TASK REQUIREMENTS:
Search the lines of the records for the word "Find", and copy every line that has it.
****************************************
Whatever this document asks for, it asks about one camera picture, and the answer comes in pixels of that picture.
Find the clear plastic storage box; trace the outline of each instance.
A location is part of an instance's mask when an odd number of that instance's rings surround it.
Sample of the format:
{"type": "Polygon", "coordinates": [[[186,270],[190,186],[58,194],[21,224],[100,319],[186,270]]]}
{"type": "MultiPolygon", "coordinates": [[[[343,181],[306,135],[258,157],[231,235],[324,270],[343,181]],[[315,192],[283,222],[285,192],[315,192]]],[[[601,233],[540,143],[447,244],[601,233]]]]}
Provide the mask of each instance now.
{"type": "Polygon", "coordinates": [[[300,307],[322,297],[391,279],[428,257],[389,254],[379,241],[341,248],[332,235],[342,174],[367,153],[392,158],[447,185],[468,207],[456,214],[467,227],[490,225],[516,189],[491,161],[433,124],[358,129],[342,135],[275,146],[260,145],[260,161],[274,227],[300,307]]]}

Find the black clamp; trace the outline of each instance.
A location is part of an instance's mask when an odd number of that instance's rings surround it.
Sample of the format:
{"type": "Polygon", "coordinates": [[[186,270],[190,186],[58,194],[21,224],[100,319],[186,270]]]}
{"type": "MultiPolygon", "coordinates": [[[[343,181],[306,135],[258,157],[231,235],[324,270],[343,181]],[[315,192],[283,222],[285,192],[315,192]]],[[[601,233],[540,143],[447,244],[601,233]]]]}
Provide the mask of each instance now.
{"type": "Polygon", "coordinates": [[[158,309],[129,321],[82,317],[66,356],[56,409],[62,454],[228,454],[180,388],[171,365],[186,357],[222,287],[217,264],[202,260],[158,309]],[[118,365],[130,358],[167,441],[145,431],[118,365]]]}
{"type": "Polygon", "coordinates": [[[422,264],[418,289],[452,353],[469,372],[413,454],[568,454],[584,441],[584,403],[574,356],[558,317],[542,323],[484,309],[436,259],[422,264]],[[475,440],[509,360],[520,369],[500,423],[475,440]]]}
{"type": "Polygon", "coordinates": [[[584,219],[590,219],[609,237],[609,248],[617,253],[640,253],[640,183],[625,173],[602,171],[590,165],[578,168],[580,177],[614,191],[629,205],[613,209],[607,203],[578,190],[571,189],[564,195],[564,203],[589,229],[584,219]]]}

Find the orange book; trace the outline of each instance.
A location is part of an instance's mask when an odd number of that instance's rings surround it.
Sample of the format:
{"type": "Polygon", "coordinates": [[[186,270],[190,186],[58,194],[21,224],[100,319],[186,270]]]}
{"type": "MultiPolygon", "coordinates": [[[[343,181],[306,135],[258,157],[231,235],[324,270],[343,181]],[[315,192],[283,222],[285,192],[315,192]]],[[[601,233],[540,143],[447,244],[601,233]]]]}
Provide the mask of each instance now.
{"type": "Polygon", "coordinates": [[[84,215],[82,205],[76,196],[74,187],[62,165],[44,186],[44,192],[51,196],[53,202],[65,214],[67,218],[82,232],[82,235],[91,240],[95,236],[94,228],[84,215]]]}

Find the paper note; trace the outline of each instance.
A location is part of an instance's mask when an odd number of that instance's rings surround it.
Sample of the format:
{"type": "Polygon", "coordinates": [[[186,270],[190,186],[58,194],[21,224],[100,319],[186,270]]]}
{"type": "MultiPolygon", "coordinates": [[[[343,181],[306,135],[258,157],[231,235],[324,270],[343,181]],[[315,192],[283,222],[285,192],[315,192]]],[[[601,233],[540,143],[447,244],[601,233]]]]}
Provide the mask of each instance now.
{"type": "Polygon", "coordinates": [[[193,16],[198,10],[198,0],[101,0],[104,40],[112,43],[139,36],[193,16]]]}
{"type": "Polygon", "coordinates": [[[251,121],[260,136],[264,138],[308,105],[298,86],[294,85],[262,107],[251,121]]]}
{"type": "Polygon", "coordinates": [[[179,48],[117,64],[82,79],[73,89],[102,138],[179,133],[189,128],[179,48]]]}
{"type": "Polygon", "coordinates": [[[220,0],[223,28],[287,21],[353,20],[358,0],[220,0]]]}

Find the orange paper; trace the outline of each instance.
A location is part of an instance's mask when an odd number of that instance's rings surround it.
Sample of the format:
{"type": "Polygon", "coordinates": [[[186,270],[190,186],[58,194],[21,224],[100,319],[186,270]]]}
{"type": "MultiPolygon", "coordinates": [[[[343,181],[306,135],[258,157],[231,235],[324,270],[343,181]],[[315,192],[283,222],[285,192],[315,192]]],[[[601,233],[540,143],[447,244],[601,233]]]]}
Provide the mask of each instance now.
****************************************
SOLUTION TO THIS EXERCISE:
Find the clear plastic storage box; trace the outline of each instance.
Find the black clamp; trace the outline of each instance.
Find the orange book; trace the outline of each instance.
Find the paper note; trace the outline of each instance.
Find the orange paper; trace the outline of each instance.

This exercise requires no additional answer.